Exercise instructions. When you write out the listing below, keep each word exactly as it stands and drop the pictures.

Input data.
--------------------------------------------------
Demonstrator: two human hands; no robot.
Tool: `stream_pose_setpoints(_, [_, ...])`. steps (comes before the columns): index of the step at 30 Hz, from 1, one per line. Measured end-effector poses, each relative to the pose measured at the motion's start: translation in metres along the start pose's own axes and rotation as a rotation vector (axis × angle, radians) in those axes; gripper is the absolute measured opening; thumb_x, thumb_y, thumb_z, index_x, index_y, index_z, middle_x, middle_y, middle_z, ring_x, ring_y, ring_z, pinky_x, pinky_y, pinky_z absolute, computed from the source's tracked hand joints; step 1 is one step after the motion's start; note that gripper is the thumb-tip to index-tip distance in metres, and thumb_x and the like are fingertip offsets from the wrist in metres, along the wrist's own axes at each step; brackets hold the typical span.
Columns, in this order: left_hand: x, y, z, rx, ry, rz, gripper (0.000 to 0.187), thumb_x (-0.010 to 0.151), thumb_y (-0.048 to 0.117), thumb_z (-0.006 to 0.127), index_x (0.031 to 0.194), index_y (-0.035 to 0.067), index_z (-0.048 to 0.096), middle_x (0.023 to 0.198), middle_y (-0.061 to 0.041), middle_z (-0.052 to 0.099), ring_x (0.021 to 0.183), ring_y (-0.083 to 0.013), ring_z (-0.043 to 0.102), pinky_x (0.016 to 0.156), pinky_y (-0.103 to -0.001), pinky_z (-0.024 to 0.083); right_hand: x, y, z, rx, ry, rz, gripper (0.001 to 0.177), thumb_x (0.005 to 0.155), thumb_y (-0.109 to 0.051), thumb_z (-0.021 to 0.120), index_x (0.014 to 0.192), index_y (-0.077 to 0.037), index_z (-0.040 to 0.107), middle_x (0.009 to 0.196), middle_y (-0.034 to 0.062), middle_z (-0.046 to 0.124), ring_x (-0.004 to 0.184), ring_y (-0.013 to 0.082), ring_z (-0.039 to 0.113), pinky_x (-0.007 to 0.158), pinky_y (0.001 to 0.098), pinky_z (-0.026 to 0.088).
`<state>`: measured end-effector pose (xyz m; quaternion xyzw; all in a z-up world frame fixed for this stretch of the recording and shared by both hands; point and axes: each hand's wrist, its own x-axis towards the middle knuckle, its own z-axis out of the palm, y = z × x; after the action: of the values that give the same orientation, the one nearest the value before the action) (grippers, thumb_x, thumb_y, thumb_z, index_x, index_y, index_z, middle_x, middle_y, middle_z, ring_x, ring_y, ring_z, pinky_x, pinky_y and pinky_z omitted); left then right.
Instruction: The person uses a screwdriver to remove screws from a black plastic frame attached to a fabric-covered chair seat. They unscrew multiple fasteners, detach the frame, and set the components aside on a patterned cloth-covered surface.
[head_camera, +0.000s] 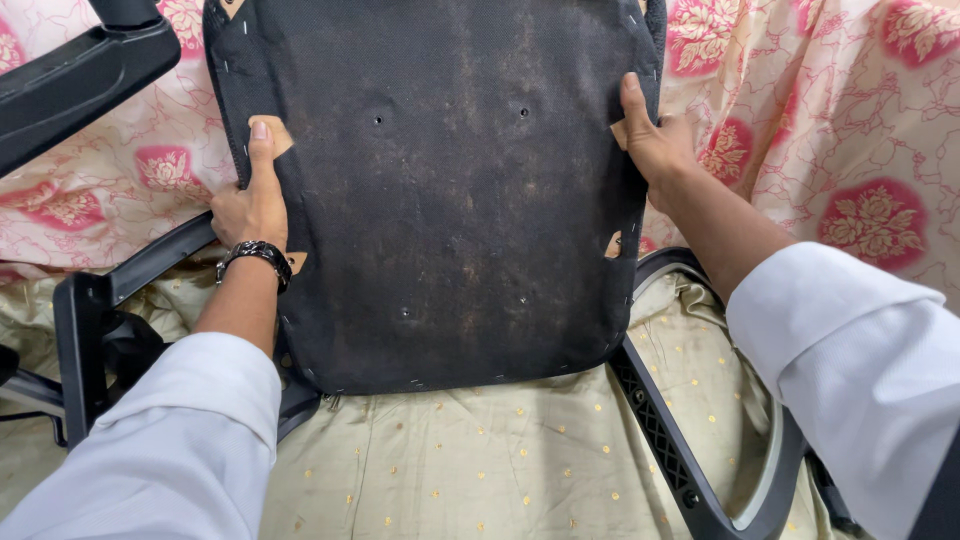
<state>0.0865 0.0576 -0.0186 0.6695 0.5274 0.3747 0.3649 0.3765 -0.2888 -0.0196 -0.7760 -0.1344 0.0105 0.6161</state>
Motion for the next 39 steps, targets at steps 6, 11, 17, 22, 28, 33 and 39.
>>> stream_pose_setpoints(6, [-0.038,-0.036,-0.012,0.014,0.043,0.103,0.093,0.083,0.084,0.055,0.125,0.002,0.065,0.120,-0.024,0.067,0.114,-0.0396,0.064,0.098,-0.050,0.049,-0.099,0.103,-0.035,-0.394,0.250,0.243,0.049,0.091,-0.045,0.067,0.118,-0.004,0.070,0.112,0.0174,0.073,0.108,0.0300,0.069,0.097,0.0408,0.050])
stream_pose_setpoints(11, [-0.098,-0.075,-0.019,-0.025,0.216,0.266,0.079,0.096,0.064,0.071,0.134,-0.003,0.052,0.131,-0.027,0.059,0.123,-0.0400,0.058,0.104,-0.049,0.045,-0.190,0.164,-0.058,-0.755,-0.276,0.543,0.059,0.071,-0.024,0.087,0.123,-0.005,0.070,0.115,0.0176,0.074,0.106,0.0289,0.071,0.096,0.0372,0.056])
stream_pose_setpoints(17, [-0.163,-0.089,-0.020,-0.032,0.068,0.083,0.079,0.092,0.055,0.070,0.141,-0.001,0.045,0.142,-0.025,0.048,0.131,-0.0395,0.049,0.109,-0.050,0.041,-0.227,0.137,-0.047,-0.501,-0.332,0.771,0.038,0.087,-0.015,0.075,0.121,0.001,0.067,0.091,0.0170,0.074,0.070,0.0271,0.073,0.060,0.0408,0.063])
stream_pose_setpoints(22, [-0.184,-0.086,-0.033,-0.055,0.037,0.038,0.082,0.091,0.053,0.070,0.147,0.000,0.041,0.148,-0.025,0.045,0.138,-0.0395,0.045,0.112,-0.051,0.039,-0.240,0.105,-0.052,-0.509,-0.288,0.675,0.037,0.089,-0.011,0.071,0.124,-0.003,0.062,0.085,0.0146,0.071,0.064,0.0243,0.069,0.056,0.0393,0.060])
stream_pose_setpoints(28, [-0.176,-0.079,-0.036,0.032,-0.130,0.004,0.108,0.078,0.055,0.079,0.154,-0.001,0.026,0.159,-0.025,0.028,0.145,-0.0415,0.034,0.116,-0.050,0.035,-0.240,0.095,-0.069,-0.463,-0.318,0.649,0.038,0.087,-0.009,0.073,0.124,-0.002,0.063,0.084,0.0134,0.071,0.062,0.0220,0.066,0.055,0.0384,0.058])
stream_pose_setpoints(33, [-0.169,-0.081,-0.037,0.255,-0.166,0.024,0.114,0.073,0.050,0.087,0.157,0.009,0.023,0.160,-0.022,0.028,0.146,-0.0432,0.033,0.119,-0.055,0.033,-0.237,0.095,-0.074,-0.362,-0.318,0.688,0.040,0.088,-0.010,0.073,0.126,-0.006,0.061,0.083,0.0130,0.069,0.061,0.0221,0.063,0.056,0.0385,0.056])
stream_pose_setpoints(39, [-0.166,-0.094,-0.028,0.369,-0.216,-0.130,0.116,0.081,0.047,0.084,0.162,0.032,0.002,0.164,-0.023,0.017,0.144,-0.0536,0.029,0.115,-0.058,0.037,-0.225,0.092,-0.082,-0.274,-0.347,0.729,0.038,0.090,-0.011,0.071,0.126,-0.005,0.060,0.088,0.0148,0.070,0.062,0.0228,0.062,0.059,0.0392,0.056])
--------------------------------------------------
Solution to this problem.
Demonstrator: two human hands; no robot.
Tool: `stream_pose_setpoints(_, [_, ...])`. steps (comes before the columns): index of the step at 30 Hz, from 1, one per line. Measured end-effector poses, each relative to the pose measured at the motion's start: translation in metres along the start pose's own axes and rotation as a rotation vector (axis × angle, radians) in those axes; gripper is the absolute measured opening; thumb_x, thumb_y, thumb_z, index_x, index_y, index_z, middle_x, middle_y, middle_z, ring_x, ring_y, ring_z, pinky_x, pinky_y, pinky_z absolute, computed from the source's tracked hand joints; step 1 is one step after the motion's start; note that gripper is the thumb-tip to index-tip distance in metres, and thumb_x and the like are fingertip offsets from the wrist in metres, along the wrist's own axes at each step; brackets hold the typical span.
Columns, in this order: left_hand: x, y, z, rx, ry, rz, gripper (0.000 to 0.187), thumb_x (-0.010 to 0.151), thumb_y (-0.048 to 0.117), thumb_z (-0.006 to 0.127), index_x (0.031 to 0.194), index_y (-0.035 to 0.067), index_z (-0.048 to 0.096), middle_x (0.023 to 0.198), middle_y (-0.061 to 0.041), middle_z (-0.052 to 0.099), ring_x (0.021 to 0.183), ring_y (-0.083 to 0.013), ring_z (-0.043 to 0.102), pinky_x (0.016 to 0.156), pinky_y (-0.103 to -0.001), pinky_z (-0.024 to 0.083); right_hand: x, y, z, rx, ry, rz, gripper (0.001 to 0.177), thumb_x (0.005 to 0.155), thumb_y (-0.109 to 0.051), thumb_z (-0.021 to 0.120), index_x (0.014 to 0.192), index_y (-0.077 to 0.037), index_z (-0.040 to 0.107), middle_x (0.009 to 0.196), middle_y (-0.034 to 0.062), middle_z (-0.046 to 0.124), ring_x (-0.004 to 0.184), ring_y (-0.013 to 0.082), ring_z (-0.039 to 0.113), pinky_x (-0.007 to 0.158), pinky_y (0.001 to 0.098), pinky_z (-0.026 to 0.088).
`<state>`: measured end-effector pose (xyz m; quaternion xyzw; all in a z-up world frame fixed for this stretch of the recording and shared by both hands; point and axes: each hand's wrist, its own x-axis towards the middle knuckle, its own z-axis out of the palm, y = z × x; after the action: of the values that give the same orientation, the one nearest the value before the action) (grippers, thumb_x, thumb_y, thumb_z, index_x, index_y, index_z, middle_x, middle_y, middle_z, ring_x, ring_y, ring_z, pinky_x, pinky_y and pinky_z omitted); left then right.
Instruction: The person uses a screwdriver to remove screws from a black plastic frame attached to a fabric-covered chair seat. They unscrew multiple fasteners, detach the frame, and set the components aside on a patterned cloth-covered surface.
[head_camera, +0.000s] 
<state>0.0865 0.0576 -0.0186 0.6695 0.5274 0.3747 0.3649 0.3765 -0.2888 -0.0196 -0.7760 -0.1344 0.0105 0.6161</state>
Motion for the next 39 steps, targets at steps 6, 11, 17, 22, 28, 33 and 39.
>>> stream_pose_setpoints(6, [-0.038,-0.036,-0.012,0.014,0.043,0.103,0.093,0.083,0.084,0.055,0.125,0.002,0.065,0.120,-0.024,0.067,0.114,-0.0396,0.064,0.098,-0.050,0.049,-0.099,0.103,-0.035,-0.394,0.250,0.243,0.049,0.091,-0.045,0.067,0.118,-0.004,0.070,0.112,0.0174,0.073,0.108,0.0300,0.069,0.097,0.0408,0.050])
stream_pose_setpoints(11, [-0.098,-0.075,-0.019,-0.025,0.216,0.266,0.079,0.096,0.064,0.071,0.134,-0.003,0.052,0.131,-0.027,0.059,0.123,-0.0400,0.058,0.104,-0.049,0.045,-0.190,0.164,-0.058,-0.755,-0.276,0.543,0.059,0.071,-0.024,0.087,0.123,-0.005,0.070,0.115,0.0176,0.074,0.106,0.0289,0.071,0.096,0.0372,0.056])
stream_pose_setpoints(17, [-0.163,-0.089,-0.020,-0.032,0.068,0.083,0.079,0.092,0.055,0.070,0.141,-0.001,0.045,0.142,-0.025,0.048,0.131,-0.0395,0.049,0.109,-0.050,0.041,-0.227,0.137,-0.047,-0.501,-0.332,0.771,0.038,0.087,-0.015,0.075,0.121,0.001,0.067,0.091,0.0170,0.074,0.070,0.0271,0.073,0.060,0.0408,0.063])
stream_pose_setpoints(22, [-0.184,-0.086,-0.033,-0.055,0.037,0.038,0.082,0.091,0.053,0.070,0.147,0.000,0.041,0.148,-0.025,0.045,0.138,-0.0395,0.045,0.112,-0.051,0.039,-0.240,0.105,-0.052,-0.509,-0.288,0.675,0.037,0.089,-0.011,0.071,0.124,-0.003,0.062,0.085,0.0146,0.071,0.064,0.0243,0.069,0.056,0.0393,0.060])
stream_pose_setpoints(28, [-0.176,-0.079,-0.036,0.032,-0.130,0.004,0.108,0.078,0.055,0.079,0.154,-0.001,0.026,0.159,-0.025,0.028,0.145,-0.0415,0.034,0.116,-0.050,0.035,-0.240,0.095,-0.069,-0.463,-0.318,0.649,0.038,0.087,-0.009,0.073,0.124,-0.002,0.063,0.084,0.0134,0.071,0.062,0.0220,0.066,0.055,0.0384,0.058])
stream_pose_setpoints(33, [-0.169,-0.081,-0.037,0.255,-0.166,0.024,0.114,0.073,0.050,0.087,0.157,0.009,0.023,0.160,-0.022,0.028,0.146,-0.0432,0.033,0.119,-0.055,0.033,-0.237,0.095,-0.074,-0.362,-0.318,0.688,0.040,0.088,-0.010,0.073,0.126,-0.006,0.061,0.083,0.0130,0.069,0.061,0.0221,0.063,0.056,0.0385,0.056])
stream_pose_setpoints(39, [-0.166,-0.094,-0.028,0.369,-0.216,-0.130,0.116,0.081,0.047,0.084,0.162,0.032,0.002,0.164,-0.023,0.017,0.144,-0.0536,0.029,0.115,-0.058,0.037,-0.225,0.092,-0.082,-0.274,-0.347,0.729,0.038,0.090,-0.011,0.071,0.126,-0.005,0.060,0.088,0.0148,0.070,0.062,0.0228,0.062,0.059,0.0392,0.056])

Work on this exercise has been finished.